- **Task directions**: From the line containing "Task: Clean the" onward to the last line of the data below, copy each line exactly and add nothing.
++++++++++++++++++++
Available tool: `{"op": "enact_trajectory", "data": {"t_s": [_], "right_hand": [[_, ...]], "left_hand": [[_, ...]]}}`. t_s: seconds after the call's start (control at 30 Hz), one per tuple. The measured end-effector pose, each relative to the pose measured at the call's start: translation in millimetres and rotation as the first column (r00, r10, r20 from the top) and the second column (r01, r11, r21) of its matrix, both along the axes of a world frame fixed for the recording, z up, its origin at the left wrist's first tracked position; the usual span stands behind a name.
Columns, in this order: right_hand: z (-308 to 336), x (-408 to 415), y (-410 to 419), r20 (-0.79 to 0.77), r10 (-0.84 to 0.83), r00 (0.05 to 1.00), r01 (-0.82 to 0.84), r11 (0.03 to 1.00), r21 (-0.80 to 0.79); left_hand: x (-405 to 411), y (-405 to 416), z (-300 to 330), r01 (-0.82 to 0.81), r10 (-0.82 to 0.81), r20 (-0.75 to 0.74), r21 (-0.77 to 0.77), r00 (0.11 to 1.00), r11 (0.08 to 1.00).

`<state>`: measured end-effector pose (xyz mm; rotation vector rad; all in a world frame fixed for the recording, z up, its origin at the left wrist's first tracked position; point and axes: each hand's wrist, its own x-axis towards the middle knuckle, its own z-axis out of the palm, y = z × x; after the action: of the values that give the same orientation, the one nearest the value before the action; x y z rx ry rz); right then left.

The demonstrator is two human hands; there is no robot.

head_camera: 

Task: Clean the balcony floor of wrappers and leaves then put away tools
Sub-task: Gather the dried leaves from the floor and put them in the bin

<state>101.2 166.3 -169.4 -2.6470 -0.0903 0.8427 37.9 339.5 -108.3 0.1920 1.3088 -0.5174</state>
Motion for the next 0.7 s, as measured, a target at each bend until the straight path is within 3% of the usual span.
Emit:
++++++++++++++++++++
- **Completed task**:
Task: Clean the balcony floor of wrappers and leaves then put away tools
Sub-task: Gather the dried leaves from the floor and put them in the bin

<state>101.2 166.3 -169.4 -2.6470 -0.0903 0.8427 37.9 339.5 -108.3 0.1920 1.3088 -0.5174</state>
Motion for the next 0.7 s, as measured, a target at each bend until the straight path is within 3% of the usual span.
Emit:

There is nothing more to the exercise.